◆ WHAT THE TASK ASKS ◆
So that nothing is lost, write out all the lines below exactly.

◆ MATERIAL PROVIDED ◆
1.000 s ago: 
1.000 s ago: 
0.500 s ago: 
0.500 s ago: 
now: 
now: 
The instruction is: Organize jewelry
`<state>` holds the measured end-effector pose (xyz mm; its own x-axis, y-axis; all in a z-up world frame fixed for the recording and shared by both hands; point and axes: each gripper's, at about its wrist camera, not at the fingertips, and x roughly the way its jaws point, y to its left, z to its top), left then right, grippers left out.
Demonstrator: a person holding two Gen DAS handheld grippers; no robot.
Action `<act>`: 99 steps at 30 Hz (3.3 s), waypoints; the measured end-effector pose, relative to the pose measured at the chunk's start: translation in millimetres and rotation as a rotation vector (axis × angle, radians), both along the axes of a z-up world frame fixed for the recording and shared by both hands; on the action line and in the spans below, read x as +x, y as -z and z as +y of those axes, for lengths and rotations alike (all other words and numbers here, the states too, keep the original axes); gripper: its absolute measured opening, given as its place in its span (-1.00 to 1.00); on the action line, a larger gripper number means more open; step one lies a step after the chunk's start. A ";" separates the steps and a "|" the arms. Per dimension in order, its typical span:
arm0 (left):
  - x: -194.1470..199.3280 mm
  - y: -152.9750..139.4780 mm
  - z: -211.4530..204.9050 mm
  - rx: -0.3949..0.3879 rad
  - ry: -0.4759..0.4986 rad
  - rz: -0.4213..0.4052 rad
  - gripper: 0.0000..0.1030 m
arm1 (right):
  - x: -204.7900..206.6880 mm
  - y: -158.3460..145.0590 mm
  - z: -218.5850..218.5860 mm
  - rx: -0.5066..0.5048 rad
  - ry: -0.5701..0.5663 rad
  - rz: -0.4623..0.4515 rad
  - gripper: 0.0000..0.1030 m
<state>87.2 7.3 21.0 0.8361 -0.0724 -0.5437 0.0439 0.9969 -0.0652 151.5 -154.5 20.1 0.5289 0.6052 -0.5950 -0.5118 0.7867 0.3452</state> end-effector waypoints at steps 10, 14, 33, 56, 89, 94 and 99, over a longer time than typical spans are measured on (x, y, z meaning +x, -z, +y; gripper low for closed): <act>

◆ EXERCISE SOLUTION ◆
1.000 s ago: 
1.000 s ago: 
0.500 s ago: 
0.500 s ago: 
now: 
now: 
The instruction is: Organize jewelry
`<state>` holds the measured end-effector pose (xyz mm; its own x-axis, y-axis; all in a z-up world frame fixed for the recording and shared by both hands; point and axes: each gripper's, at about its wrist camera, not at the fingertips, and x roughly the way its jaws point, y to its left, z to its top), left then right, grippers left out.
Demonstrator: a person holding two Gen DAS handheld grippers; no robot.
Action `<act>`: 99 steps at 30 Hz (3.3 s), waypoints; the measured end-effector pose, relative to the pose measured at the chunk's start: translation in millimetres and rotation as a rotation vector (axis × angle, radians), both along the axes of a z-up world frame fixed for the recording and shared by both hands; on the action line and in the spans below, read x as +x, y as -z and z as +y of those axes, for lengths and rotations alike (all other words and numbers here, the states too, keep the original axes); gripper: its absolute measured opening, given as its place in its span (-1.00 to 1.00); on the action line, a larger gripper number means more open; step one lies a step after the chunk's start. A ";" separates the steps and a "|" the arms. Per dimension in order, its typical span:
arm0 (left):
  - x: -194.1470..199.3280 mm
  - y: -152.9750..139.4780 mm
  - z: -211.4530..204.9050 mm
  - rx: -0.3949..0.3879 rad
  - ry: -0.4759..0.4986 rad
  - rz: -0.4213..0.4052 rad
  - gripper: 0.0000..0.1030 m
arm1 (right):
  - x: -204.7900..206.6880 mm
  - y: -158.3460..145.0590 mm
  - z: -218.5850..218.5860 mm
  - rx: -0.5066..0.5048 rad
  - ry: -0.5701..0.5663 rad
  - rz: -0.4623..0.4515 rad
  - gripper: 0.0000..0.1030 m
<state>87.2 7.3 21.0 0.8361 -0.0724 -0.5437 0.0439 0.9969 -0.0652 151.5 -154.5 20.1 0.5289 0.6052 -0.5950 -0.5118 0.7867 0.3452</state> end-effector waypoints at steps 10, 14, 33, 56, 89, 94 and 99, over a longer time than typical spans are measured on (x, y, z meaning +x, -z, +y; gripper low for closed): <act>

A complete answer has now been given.